Archive for the ‘TTS and Speech Technologies’ Category

Presentation slides of webinars

Friday, July 9th, 2010

Thanks to all participants to the first Acapela TTS for iPhone and iPad webinars (30th of June 2010 for the French webinar, 1st of July 2010 for the English one).

These webinars were about the basics of Text-to-speech and how to integrate quickly Acapela TTS for iPhone and iPad into your application.

The topics were:

  • Introduction to Acapela Group
  • Introduction to Text to Speech Technology
  • Description of Acapela TTS for iPhone and iPad SDK
  • API quick overview and live demo of a simple application
  • Q&A

The slides are now available in the documentation section:

The live demo description can be found here: Quick Start: How to add TTS in your app (“HelloWorld TTS app”)

Other webinars are in preparation with more advanced topics like audio management, iOS4 features, inAppPurchase implementation etc ….

If you have other suggestions, don’t hesitate to add a comment.

Good App!

Jean-Michel

Text-to-Speech? What is that?

Saturday, June 12th, 2010

Text-to-speech is a technology that becomes more and more mainstream. However, this is yet still totally an unknown concept for some people.

Here is a small article with the most frequently asked questions about Text-to-Speech …

Text-to-What?

Text To Speech (abbreviation: TTS), also called “Speech synthesis” is the artificial production of human speech. The computer system used to produce TTS is called a speech engine.

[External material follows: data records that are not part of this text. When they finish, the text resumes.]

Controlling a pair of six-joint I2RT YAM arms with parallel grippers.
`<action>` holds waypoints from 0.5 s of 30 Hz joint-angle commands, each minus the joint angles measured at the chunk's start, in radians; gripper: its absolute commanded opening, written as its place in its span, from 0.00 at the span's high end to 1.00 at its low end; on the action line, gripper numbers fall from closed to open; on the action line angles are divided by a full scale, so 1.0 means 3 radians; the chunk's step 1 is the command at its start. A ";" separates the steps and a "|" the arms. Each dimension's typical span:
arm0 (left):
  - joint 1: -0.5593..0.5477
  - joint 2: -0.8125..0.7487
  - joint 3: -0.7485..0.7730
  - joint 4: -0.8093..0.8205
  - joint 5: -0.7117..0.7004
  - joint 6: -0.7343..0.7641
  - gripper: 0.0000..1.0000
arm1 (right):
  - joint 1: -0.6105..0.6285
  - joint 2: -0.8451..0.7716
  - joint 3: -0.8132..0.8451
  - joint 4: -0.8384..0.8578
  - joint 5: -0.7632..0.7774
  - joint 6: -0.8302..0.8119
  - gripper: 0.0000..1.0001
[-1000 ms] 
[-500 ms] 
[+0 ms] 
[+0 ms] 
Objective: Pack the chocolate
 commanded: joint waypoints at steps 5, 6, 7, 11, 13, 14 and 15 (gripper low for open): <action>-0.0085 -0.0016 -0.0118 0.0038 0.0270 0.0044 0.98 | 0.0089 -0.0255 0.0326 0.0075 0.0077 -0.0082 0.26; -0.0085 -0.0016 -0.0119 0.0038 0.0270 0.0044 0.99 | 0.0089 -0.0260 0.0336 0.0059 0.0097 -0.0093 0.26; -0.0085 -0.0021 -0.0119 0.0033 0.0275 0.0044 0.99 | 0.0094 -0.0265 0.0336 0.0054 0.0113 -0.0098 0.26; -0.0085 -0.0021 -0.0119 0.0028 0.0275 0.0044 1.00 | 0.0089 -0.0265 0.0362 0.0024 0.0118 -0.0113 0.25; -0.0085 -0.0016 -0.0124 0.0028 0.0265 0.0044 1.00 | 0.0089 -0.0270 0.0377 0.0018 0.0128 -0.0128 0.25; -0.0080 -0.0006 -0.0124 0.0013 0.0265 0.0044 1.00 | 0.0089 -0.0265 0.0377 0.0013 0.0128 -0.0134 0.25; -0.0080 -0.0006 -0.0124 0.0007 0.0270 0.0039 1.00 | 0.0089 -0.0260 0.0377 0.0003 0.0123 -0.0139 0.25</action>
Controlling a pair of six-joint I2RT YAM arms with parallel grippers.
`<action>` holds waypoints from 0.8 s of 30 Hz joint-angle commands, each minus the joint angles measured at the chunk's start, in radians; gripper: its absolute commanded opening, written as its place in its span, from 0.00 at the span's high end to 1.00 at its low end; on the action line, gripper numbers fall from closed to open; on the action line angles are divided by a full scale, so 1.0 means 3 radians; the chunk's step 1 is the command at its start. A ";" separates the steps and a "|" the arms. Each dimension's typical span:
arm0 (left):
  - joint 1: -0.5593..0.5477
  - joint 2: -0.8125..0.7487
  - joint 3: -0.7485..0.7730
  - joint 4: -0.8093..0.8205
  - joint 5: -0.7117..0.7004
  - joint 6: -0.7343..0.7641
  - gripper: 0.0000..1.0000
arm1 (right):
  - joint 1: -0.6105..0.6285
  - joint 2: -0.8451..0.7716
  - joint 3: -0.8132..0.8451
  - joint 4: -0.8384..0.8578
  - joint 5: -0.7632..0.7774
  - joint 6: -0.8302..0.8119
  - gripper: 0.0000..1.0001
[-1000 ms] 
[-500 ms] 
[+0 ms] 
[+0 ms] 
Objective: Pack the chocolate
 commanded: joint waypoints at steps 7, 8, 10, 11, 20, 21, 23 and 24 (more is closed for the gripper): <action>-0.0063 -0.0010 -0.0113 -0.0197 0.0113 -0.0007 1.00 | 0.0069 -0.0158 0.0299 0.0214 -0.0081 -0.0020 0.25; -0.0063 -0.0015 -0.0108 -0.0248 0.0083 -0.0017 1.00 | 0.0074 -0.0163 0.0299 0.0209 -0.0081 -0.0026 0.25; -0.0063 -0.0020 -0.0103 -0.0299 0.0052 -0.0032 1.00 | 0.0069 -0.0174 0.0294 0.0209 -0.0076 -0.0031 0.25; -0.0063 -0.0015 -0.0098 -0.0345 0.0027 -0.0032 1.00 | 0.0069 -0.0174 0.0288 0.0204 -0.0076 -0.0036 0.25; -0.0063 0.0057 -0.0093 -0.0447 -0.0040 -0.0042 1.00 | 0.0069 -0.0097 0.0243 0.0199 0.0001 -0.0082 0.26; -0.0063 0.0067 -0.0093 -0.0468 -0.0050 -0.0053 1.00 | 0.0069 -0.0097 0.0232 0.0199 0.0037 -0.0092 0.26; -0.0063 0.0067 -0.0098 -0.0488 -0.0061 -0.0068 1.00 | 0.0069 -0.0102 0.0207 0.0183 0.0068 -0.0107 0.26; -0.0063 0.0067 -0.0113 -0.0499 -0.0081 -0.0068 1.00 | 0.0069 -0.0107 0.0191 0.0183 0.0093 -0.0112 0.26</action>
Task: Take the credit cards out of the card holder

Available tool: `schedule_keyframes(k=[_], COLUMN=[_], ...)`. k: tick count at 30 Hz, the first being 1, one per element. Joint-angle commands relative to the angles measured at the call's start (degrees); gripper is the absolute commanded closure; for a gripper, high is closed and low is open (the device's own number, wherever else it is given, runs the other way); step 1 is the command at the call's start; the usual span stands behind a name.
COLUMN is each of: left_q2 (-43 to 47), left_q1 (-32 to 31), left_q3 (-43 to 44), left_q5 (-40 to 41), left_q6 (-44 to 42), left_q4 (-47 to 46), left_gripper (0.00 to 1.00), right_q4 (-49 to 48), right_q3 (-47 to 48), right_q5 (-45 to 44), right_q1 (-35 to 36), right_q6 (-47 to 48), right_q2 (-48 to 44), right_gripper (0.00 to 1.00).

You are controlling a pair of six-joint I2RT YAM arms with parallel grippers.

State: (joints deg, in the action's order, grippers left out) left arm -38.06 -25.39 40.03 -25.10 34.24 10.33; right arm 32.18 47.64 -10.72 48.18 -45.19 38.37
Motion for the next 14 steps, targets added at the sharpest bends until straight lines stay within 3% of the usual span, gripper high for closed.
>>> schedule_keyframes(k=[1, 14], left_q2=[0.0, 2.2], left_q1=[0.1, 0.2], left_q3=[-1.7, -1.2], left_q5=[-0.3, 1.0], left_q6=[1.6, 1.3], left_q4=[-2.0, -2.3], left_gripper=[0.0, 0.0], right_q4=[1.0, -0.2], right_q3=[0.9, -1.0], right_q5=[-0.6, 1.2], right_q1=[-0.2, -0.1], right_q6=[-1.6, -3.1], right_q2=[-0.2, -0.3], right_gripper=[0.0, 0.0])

A Text to Speech engine transforms any text into speech in real time. It literally reads out loud any written information with a smooth and natural sounding voice. The automatic intonation reflects the meaning of the text, with respect to pauses, breath groups, punctuation and context.

The most important qualities of a speech synthesis system are naturalness and intelligibility. Naturalness describes how closely the output sounds like human speech, while intelligibility is the ease with which the output is understood. The ideal speech synthesizer is both natural and intelligible.
Acapela Text To Speech maximizes both characteristics.

So, you speak in a microphone and it recognize what it is said?

No. Definitely not. This is just the perfect opposite.

Speech recognition (also known as automatic speech recognition (ASR) or dictation system) converts spoken words to text.

Text-to-Speech (TTS or Speech Synthesis) converts text to spoken words.

In a Human Machine Interface model, speech recognition is a way to transfer information FROM a human TO the computer (as does a keyboard, a mouse or a touchscreen).
Speech synthesis is a way to transfer information FROM the computer TO a human (as does a screen, a braille terminal, a beep sound …)

Yes, OK, I understand now … But how does it sound?

Here is an example of our female American voice Heather, who speaks this text: “Hi, I’m Heather, the female american english speech synthesis voice from Acapela. Efficient, fast and a very high quality, why not try me out with your own words?

You have examples of our Text-to-Speech voice on the demo page of our corporate website.

You can also send free speech powered e-card with our sparkling laboratory acapela.tv

And how does it work?

Acapela TTS is mainly based on a technology called “Non Uniform Unit Selection“. This is sometimes called “Text-to-speech of third generation” (previous one was formant synthesis and diphone concatenation)

This schema presents the chain of processes behind Text to Speech.

Step 1) Creation of the voice

This step is done by Acapela R&D and Linguistic team (the bottom part of the image).

In order to reproduce the natural sound of each language, a narrator records a series of texts (poetry, political news, sports results, stock exchange updates, etc.) which contain every possible sound in the chosen language.

These recordings are then sliced (automatically and manually) and organized into an acoustic database.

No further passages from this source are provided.